Marshall admits that every event of the Revolutionary War has been told by others who had examined Washington's "immensely voluminous correspondence," and that he had copied these authors, sometimes using their very language. Still, he promises the reader "a particular account of his [Washington's] own life."647
One page and three lines at the beginning of the second volume are all that Marshall gives of the ancestry, birth, environment, upbringing, education, and experiences of George Washington, up to the nineteenth year of his age. On the second page the hero, fully uniformed and accoutred, is plunged into the French and Indian Wars. Braddock's defeat, already described in the first volume, is repeated and elaborated.648 Six lines, closing the first chapter, disposes of Washington in marriage and describes the bride.649
About three pages are devoted to the Stamp Act speeches in the British Parliament; while but one short paragraph is given to the immortal resolutions of Patrick Henry and the passage of them by the Virginia House of Burgesses. Not a word describes the "most bloody" debate over them, and Henry's time-surviving speech is not even referred to.650 All mention of the fact that Washington was a fellow member with Henry and voted for the resolutions is omitted. Henry's second epoch-making speech at the outbreak of the Revolution is not so much as hinted at, nor is any place found for the Virginia Resolutions for Arming and Defense, which his unrivaled eloquence carried.

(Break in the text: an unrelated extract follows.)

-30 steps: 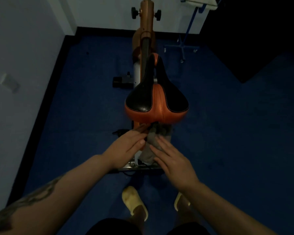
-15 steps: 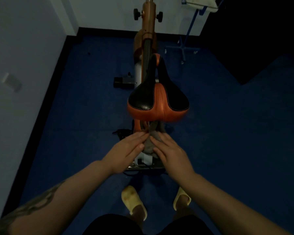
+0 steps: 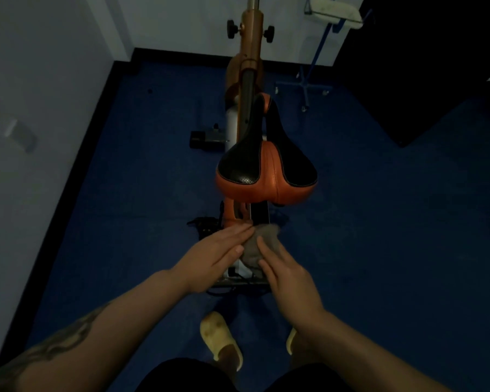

The name of the supreme orator of the Revolution is mentioned for the second time in describing the uprising against Lord Dunmore,651 and then Marshall adds this footnote: "The same gentleman who had introduced into the assembly of Virginia the original resolution against the stamp act."652
Marshall's account of the development of the idea of independence is scattered.653 He gives with unnecessary completeness certain local resolutions favoring it,654 while to the great Declaration less than two pages655 are assigned. It is termed "this important paper"; and a footnote disposes of the fact that "Mr. Jefferson, Mr. John Adams, Mr. Franklin, Mr. Sherman, and Mr. R. R. Livingston, were appointed to prepare this declaration; and the draft reported by the committee has been generally attributed to Mr. Jefferson."656 A report of the talk between Washington and Colonel Paterson of the British Army, concerning the title by which Washington insisted upon being addressed,657 is given one and one third times the space that is bestowed upon the Declaration of Independence.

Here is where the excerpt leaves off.